When Maria and I first walked into the orphanage, where we were led to the boys the Russian court had picked out for us to adopt, we almost vomited in reaction to the stench and squalor of the place. The boys were in cribs in the dark, lying in their own waste. Leaving them at the end of each day was painful, but leaving them the final day before going home to wait for the paperwork to go through, was the hardest thing either of us had ever done. Walking out of the room to prepare for the plane ride home, Maria and I could hear Maxim crying out for us and falling down in his crib, convulsing in tears. Maria shook with tears and I turned around to walk back in their room just for a minute. I placed my hand on both their heads and said, knowing they couldn’t understand a word of my English, “I will not leave you as orphans, I will come to you.” I don’t think I consciously intended to cite Jesus’ words to his disciples in John 14:18. It just seemed like the only thing worth saying at the time.
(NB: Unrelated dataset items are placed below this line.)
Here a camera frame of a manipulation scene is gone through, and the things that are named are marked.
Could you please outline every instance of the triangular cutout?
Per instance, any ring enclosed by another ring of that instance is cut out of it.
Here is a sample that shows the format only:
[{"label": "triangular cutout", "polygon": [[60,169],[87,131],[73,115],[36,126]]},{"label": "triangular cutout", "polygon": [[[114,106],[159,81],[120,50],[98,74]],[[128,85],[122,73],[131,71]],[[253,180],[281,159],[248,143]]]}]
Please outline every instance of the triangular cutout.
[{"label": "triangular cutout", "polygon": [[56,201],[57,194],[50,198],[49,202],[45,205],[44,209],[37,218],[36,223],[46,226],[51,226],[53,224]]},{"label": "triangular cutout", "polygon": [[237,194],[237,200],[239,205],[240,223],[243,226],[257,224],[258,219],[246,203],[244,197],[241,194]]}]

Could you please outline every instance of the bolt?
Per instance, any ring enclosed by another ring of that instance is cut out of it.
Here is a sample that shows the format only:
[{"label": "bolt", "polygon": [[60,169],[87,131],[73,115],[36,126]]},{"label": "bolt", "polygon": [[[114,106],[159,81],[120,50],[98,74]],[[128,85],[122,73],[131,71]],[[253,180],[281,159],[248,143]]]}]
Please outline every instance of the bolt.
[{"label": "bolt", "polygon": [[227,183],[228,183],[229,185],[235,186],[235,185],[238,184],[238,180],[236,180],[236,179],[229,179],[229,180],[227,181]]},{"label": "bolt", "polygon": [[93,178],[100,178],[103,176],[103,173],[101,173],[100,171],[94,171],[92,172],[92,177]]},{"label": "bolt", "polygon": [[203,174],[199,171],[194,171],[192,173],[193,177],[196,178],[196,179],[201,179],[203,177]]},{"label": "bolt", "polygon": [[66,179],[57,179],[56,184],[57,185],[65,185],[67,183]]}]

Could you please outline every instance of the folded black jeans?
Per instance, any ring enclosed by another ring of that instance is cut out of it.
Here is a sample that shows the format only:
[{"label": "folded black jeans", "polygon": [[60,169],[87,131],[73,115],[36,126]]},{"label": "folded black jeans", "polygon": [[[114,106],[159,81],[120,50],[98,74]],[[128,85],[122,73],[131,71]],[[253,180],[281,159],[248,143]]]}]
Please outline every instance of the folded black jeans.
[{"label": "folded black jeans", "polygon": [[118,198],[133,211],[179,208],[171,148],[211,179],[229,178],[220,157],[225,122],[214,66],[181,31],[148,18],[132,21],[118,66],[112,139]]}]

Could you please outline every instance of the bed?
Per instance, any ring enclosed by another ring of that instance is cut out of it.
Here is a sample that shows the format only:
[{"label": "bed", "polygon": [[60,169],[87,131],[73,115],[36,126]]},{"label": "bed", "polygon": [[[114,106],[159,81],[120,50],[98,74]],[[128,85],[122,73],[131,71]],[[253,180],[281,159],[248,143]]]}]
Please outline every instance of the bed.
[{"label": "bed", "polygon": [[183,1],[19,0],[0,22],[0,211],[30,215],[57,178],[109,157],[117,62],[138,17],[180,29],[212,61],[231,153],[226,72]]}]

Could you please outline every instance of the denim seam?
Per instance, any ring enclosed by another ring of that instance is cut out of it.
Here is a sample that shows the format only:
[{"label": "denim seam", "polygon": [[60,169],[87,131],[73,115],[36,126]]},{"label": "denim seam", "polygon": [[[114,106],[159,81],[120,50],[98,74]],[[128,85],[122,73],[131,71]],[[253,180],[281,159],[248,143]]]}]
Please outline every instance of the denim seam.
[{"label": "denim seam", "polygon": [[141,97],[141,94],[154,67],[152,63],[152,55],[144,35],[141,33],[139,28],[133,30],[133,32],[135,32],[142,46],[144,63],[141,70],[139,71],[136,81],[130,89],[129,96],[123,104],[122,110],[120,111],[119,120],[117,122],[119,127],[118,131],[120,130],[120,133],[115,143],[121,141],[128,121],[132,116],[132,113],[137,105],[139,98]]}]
When Maria and I at long last received the call that the legal process was over, and we returned to Russia to pick up our new sons, we found that their transition from orphanage to family was more difficult than we had supposed. We dressed the boys in outfits our parents had bought them. My mother-in-law gathered some wildflowers growing between cracks in the pavement outside the orphanage. We nodded our thanks to the orphanage workers and walked out into the sunlight – to the terror of the two boys. They’d never seen the sun and they’d never felt the wind. They’d never heard the sound of a car door slamming or had the sensation of being carried along at a hundred miles an hour down a Russian road. I noticed that they were shaking and reaching back to the orphanage in the distance. I whispered to Sergei, now Timothy, “that place is a pit, if only you knew what’s waiting for you. A home. With a mommy and daddy who love you. Grandparents. And great-grandparents. And cousins and playmates. And McDonald’s Happy Meals.” But all they knew was the orphanage. It was squalid but they had no other reference point, and it was home.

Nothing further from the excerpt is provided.